The Cambridge History of English and American Literature in 18 Volumes (1907–21).
Volume IX. From Steele and Addison to Pope and Swift.

XIV. Scottish Popular Poetry before Burns.

§ 7. Watson’s Choice Collection.


Habbie Simson, already well known as a broadside, was included in Watson’s Choice Collection, together with an anonymous epitaph in the same stave and manner on the famous traveller William Lithgow, and a variation, The Last Dying Words of Bonnie Heck, by William Hamilton of Gilbertfield, on which Ramsay modelled his Lucky Spence’s Last Advice, and The Last Speech of a Wretched Miser, and which, though not in the same stave, suggested Burns’s Death and Dying Words of Poor Mailie. Hamilton and Ramsay also set another fashion for the use of the stave by utilising it for a series of poetical epistles that passed between them.
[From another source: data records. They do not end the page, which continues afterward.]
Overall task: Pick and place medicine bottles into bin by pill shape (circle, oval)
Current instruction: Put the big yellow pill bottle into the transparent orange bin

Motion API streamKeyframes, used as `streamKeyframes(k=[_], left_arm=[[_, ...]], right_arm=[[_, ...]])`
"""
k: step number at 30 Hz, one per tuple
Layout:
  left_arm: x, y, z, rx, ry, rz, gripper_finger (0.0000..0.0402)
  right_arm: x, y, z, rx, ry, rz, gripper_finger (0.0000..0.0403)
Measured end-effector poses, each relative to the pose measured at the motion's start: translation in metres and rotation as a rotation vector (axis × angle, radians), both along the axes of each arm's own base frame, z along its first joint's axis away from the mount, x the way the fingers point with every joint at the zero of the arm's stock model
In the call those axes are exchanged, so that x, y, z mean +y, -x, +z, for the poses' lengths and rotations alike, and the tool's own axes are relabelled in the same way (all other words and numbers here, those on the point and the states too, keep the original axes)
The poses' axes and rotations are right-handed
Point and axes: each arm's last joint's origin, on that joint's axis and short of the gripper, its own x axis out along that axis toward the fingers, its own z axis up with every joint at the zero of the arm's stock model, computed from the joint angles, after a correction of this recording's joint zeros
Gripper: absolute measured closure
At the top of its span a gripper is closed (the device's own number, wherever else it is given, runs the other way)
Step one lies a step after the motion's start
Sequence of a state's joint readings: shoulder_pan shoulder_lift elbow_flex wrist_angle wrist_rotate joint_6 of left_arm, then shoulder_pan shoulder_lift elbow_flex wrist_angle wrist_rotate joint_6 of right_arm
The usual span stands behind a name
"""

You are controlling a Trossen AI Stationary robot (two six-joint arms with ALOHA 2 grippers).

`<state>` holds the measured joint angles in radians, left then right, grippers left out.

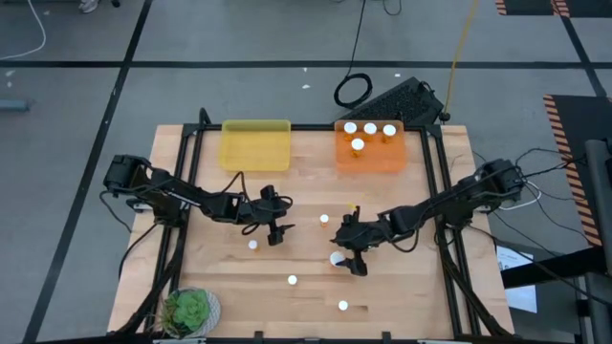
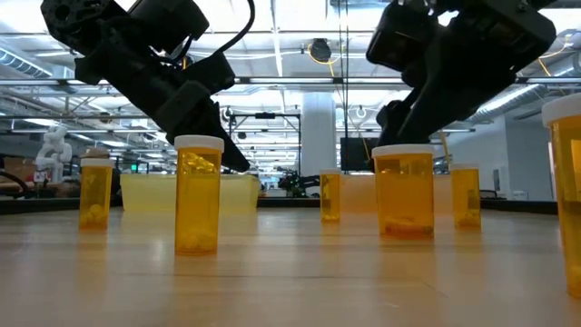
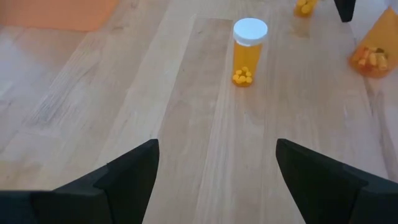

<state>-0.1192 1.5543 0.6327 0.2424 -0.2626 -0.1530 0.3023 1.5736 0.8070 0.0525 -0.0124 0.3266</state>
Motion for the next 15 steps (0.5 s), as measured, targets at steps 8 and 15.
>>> streamKeyframes(k=[8,15], left_arm=[[0.0,-0.0002,0.0002,0.0,-0.015,-0.011,0.0073],[0.0001,-0.0011,0.0014,-0.013,-0.02,-0.016,0.0073]], right_arm=[[-0.002,-0.0008,-0.0102,0.041,0.014,0.012,0.0057],[-0.0052,-0.0014,-0.0025,0.008,0.007,-0.001,0.0057]])
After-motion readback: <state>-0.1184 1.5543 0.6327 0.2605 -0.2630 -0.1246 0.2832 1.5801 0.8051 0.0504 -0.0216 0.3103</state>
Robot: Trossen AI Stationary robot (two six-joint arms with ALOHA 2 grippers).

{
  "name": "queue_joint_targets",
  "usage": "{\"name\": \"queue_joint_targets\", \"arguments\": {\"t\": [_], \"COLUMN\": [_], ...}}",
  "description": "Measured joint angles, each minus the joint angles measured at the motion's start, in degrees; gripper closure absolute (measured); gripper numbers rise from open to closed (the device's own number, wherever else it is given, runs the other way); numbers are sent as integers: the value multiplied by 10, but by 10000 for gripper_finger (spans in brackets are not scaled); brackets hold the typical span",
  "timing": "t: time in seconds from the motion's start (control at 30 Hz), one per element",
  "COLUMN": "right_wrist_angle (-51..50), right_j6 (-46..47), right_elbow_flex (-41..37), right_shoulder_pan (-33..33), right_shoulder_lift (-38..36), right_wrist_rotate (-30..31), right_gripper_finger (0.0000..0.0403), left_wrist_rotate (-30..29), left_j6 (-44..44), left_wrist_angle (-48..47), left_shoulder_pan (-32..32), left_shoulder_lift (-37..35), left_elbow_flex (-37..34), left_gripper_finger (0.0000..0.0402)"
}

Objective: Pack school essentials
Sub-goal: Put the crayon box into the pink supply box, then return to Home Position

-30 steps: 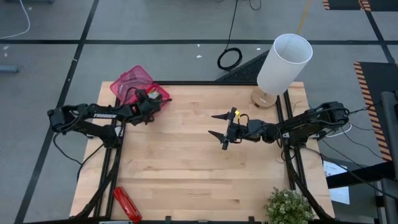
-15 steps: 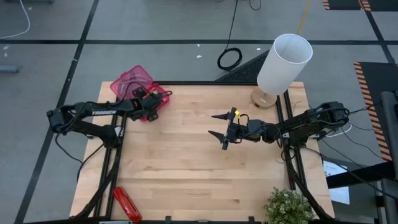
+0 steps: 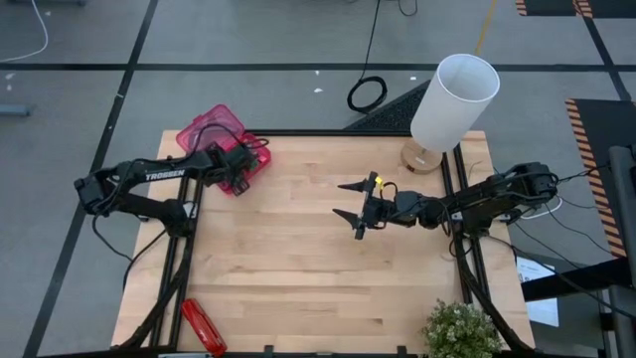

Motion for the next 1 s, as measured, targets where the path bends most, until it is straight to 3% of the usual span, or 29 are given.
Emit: {"name": "queue_joint_targets", "arguments": {"t": [0.33,0.67,1.0], "right_wrist_angle": [0,0,-15], "right_j6": [0,0,30], "right_elbow_flex": [0,0,0], "right_shoulder_pan": [0,-4,-12], "right_shoulder_lift": [0,0,0], "right_wrist_rotate": [0,0,0], "right_gripper_finger": [83,83,83], "left_wrist_rotate": [98,107,112], "left_j6": [-28,-48,-65], "left_wrist_angle": [2,5,84], "left_shoulder_pan": [26,34,-26], "left_shoulder_lift": [-12,-123,-224], "left_elbow_flex": [0,0,0], "left_gripper_finger": [174,174,174]}}
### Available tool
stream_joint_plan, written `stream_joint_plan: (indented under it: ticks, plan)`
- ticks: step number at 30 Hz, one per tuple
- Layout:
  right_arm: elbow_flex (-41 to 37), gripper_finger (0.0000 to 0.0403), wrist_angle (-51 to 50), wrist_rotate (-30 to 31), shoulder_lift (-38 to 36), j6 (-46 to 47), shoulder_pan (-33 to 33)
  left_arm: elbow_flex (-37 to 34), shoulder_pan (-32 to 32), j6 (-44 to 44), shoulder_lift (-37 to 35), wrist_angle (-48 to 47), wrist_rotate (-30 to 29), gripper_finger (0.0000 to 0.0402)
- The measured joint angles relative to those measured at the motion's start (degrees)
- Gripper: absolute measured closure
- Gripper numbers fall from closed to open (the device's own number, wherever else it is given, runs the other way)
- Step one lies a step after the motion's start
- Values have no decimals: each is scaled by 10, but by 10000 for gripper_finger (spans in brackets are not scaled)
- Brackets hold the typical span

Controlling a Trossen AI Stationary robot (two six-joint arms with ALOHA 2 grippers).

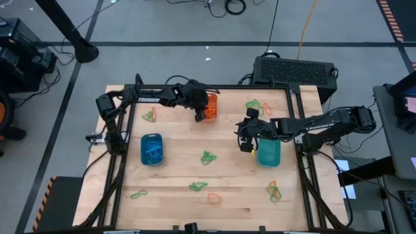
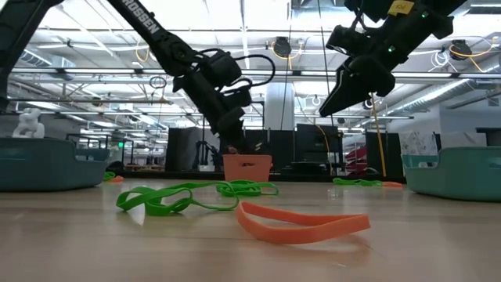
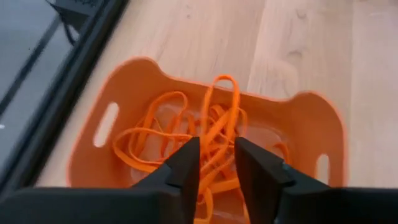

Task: Sort rubber bands into baskets
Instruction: Put the orange rubber band into the orange bin

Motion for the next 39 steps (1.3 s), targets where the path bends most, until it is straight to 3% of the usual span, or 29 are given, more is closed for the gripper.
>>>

Other modern pieces in Watson’s Collection were The Blythesome Bridal, The Banishment of Povertie, The Speech of a Fife Laird and The Mare of Collington. The most notable of the old pieces were Christis Kirk and Montgomerie’s The Cherrie and the Slae, both of which had long previously appeared in print;  1  and it is worthy of note that it was in the staves of Habbie and these two poems that the most characteristically Scottish nonlyrical verse found expression. The lyrical verse of the revival was not so uniformly Scottish as the other, and much of that which was truly Scottish in tone and method was not so consistently vernacular in its language. In the non-lyrical verse, the influence of the old “makaris” is predominant.   8

Note 1. Cf., as to these, ante, Vol. III, pp. 147 and 153. [ back ]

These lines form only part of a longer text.